Afin de lutter contre de tels phénomènes, des consultations mises en place en 2004 à destination des jeunes consommateurs de cannabis s'ouvriront aux jeunes en difficulté avec l'alcool, en particulier à ceux qui sont confrontés à des problématiques d'ivresse massive.

Ces consultations se dérouleront dans les centres de soins d'accompagnement et de prévention en addictologie, les CSAPA, structures issues de la fusion entre les centres de cure ambulatoire en alcoologie et les centres spécialisés de soins aux toxicomanes depuis la loi du 21 décembre 2006 de financement de la sécurité sociale pour 2007 et un décret du 14 mai 2007, qui en définit les missions.

Cessant d'être centrés sur un produit et traitant l'ensemble des addictions, les CSAPA se révéleront particulièrement adaptés à la prise en charge des polyconsommations, associant drogues licites et illicites.

Cette amélioration de la prise en charge comprendra également l'offre de soins hospitalière, qui sera réorganisée, en particulier avec la création de services et de pôles d'addictologie spécifiques. En outre, la formation des professionnels sera renforcée, notamment par la création d'une filière addictologie au cours de la formation médicale.

Par ailleurs, l'articulation entre le secteur sanitaire et le système judicaire est importante. La loi du 5 mars 2007 relative à la prévention de la délinquance réorganise le système des injonctions thérapeutiques, qui peut désormais être mobilisé à tous les stades de la procédure pénale.

Améliorer la prise en charge globale des jeunes est nécessaire, mais pas suffisant. Diminuer l'accessibilité au produit est également indispensable.

La législation relative à la vente d'alcool aux mineurs de plus de seize ans est complexe et obsolète. Si ces derniers ont interdiction de consommer des alcools forts, c'est-à-dire les boissons des troisième, quatrième et cinquième groupes, dans les bars, ils peuvent les acheter en toute légalité dans les grandes surfaces et les épiceries. Inversement, ils peuvent consommer de la bière ou du vin dans les bars ou les cafés. Or nous savons que les ivresses massives des jeunes sont surtout liées à l'achat de boissons alcoolisées dans les grandes surfaces.

Il convient également, et vous l'avez souligné, de réfléchir aux nouveaux modes d'alcoolisation - je pense notamment au phénomène que l'on appelle le « binge drinking » - et de s'interroger sur les campagnes de prévention et d'information du public, qui sont plus centrées sur des consommations d'alcool de convivialité. Avant, ces pratiques étaient la norme ; aujourd'hui, nous assistons à des changements sociétaux. Parfois, l'objectif est non plus simplement de boire dans une ambiance festive, mais bien de s'alcooliser massivement pour obtenir une sorte de « shoot » qui amène très rapidement à l'ivresse.

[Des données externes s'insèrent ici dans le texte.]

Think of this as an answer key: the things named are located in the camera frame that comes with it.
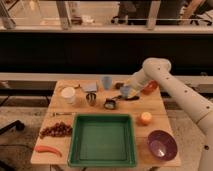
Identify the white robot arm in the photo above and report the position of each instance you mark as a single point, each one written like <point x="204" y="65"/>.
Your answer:
<point x="199" y="109"/>

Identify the black chair base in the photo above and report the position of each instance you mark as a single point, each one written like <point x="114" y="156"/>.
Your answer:
<point x="18" y="125"/>

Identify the purple bowl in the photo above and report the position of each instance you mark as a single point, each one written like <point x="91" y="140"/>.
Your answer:
<point x="162" y="145"/>

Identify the white paper cup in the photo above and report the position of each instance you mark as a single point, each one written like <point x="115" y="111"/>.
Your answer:
<point x="69" y="94"/>

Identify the orange carrot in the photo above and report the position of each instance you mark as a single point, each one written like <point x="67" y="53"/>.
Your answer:
<point x="43" y="149"/>

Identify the wooden table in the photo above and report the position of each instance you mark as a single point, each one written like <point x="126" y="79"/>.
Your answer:
<point x="152" y="103"/>

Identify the metal fork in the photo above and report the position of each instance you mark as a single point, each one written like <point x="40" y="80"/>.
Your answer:
<point x="60" y="114"/>

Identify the small metal square container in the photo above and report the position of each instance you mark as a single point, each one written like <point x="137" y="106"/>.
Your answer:
<point x="110" y="104"/>

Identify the blue plastic cup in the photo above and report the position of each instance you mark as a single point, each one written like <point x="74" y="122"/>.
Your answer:
<point x="106" y="82"/>

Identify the black rectangular block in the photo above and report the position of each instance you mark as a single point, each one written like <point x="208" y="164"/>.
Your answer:
<point x="119" y="85"/>

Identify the black handled tool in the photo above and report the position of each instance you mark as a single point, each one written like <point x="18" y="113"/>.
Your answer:
<point x="120" y="97"/>

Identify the orange fruit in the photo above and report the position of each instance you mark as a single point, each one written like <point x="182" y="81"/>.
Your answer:
<point x="145" y="118"/>

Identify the blue sponge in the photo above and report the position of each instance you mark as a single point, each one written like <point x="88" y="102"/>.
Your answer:
<point x="125" y="91"/>

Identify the bunch of red grapes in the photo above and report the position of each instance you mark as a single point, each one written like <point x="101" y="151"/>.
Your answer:
<point x="57" y="130"/>

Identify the metal whisk cup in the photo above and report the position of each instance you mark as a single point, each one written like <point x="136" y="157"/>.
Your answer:
<point x="91" y="98"/>

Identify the orange red bowl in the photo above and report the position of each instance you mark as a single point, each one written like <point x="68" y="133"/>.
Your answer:
<point x="150" y="87"/>

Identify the green plastic tray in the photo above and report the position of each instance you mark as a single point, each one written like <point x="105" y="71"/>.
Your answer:
<point x="102" y="140"/>

Aussi, face à de tels changements du mode de consommation et à ce qui demeure un véritable problème de santé publique, je présenterai très prochainement un certain nombre de mesures destinées à mieux protéger notre jeunesse contre le phénomène des alcoolisations massives.

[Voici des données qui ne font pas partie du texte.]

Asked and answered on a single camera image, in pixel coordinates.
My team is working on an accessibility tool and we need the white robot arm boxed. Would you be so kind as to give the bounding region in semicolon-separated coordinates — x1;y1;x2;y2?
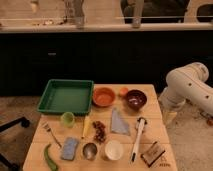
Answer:
158;62;213;125

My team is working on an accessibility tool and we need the green cup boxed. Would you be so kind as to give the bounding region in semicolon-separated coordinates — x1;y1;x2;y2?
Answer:
60;112;75;128

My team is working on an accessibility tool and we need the green chili pepper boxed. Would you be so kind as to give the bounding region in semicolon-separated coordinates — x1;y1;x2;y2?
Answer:
43;144;58;171

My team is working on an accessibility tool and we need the metal fork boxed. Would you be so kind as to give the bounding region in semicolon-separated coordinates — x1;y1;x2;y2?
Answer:
42;123;62;148

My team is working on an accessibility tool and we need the small metal cup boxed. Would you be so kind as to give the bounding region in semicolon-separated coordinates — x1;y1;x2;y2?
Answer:
83;143;98;160

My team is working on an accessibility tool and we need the green plastic tray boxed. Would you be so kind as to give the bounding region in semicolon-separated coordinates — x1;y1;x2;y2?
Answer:
37;79;94;116

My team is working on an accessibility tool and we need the black office chair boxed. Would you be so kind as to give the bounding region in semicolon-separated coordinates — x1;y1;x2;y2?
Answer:
0;116;31;171

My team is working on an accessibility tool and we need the blue sponge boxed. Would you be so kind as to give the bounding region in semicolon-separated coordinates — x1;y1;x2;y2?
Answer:
61;137;79;161

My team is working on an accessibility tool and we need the brown wooden box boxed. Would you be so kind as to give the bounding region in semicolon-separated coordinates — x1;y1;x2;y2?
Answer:
141;141;165;167

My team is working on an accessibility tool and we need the purple bowl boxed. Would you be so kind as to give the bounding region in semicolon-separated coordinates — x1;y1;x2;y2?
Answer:
125;90;147;111

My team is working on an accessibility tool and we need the bunch of red grapes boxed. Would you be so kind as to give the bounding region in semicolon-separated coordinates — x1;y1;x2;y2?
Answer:
93;121;106;144

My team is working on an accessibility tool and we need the grey blue cloth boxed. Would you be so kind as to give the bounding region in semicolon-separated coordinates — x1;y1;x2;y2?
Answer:
111;108;130;135

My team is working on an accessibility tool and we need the orange bowl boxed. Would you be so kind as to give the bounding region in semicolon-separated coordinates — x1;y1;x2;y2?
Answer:
92;87;115;107

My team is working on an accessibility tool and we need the small orange fruit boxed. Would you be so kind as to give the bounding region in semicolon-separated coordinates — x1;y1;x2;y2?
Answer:
119;87;128;97

Le moment venu, la représentation nationale, donc la Haute Assemblée, sera amenée à se prononcer sur cet important sujet.

M. le président. La parole est à M. Adrien Gouteyron.

M. Adrien Gouteyron. Madame la ministre, je vous remercie de votre réponse.

Le Gouvernement a une conscience très aiguë des phénomènes sociaux et des nouvelles modalités que prennent certains types d'addiction.

Les dispositifs que vous venez de décrire sont intéressants. Je me réjouis surtout des mesures nouvelles que vous avez annoncées et qui permettront, j'en suis persuadé, d'améliorer une situation intolérable.

Toutefois, madame la ministre, l'alcoolisation des jeunes est le signe d'une forme de malaise de la jeunesse, que nous devons également essayer de dissiper. Certes, c'est beaucoup plus difficile. Mais je crois que c'est le devoir d'un Gouvernement de s'en préoccuper. (Mme la ministre acquiesce.)